Your task is to copy every line of the records below that contains "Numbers".

Dataset records
★ ★ ★ ★ ★

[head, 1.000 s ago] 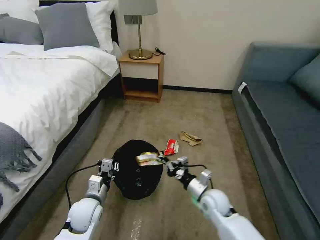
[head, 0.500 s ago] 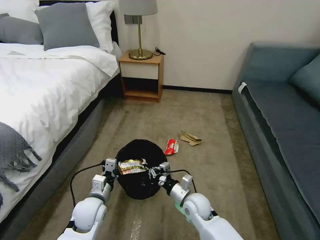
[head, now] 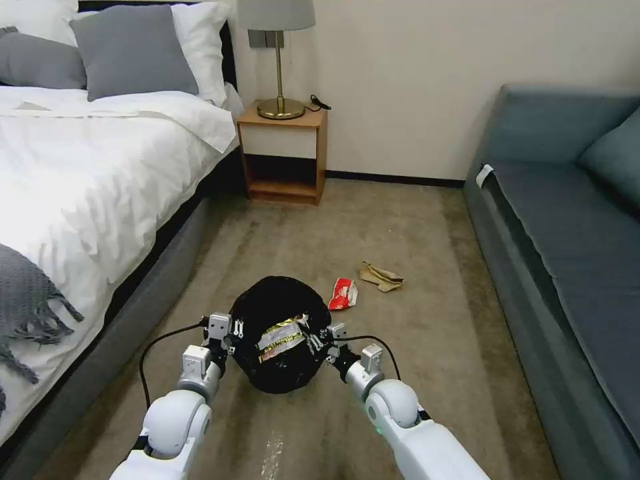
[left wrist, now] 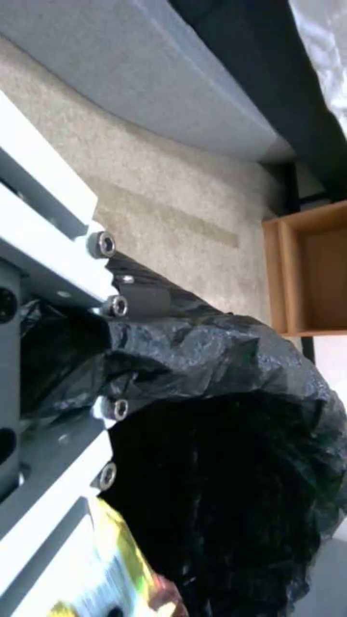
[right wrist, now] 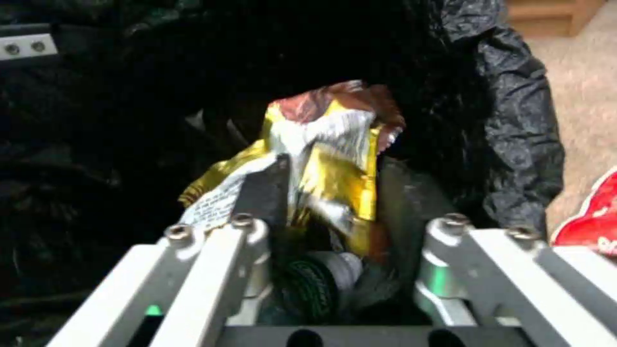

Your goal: Pick up the trash bin, then pick up the garbage on the floor and place it into the trash bin.

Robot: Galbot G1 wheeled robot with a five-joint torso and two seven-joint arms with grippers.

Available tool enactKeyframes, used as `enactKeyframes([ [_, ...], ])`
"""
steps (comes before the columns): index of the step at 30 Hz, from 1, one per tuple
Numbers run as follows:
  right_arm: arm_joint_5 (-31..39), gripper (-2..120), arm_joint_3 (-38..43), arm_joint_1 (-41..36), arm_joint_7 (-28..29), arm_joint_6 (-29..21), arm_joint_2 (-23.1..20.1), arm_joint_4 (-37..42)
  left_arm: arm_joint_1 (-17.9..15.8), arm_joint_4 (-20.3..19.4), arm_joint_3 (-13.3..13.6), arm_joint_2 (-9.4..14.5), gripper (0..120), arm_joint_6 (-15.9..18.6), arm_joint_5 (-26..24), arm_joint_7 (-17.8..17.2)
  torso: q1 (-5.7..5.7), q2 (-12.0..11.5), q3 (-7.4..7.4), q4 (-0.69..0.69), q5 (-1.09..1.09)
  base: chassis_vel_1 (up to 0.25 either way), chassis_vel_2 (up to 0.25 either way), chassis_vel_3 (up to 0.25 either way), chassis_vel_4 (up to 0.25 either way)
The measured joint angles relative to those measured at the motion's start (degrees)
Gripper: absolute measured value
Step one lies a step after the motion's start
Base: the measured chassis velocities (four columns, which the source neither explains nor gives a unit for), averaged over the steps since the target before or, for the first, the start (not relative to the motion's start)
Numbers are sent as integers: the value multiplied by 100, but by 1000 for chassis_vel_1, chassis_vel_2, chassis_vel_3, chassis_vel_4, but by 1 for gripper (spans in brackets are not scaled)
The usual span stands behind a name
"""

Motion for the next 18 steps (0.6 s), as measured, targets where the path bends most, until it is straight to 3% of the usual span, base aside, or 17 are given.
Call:
enactKeyframes([
  [7,-146,64,27,-90,-1,88,90,164,-116,41,5,-23,4,-21,-76,-4,0,0,0,1,0,0,0,0,0],
  [10,-208,80,179,-269,-1,107,105,439,-279,119,-33,43,4,-42,-142,-1,0,0,0,0,0,0,0,0,0],
  [18,-219,99,594,-658,-72,525,147,835,-408,277,-110,96,4,-244,31,-4,0,0,0,0,0,0,0,0,0],
])
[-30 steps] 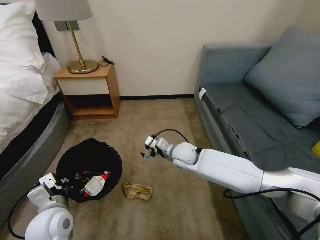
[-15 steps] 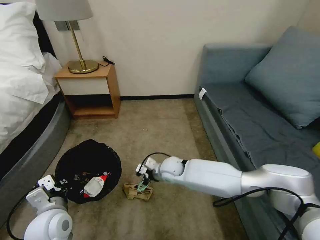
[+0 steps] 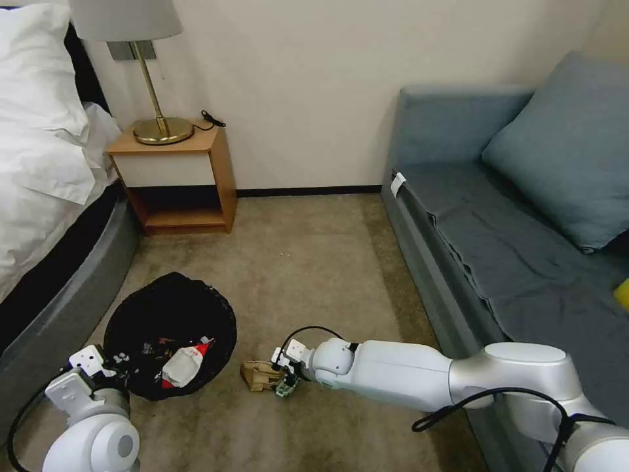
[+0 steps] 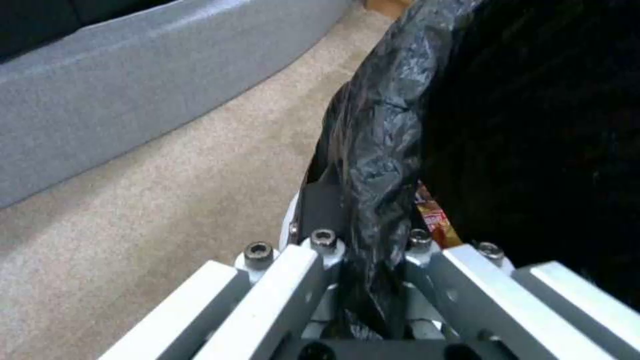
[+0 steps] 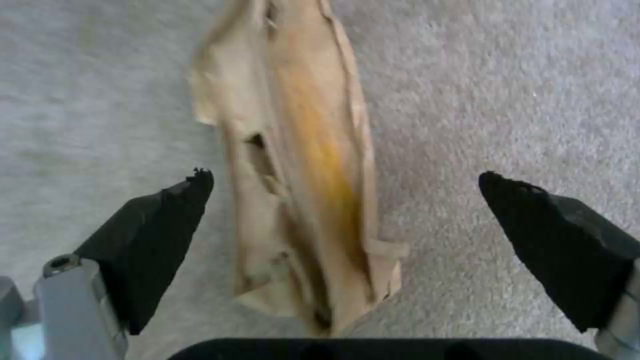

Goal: Pick up the trash bin, then pick up the garbage on the floor and place it into the trash bin.

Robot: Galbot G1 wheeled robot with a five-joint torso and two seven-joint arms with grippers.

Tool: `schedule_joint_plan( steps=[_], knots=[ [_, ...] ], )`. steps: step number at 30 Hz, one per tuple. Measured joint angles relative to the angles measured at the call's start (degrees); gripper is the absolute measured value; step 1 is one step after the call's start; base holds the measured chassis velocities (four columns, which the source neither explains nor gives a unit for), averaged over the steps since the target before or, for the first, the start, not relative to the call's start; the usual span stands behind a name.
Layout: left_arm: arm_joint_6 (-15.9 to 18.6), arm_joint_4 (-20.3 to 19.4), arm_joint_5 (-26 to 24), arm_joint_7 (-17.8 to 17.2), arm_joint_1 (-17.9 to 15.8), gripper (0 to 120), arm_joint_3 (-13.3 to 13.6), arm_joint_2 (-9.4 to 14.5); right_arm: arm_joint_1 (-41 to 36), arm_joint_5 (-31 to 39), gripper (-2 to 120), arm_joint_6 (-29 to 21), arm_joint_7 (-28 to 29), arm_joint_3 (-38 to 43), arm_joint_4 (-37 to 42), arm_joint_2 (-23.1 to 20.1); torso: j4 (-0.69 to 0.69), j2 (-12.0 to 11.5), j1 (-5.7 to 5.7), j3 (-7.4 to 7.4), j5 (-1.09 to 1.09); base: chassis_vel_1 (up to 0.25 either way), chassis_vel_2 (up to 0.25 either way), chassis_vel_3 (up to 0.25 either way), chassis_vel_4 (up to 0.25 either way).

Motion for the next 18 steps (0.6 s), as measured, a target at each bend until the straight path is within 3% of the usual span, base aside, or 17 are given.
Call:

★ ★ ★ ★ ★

→ ANSWER
Numbers run as follows:
Numbers are sent as integers: the value multiplied by 100, but by 1000 for chassis_vel_1, chassis_vel_2, chassis_vel_3, chassis_vel_4, but by 1 for gripper (spans in brackets are not scaled)

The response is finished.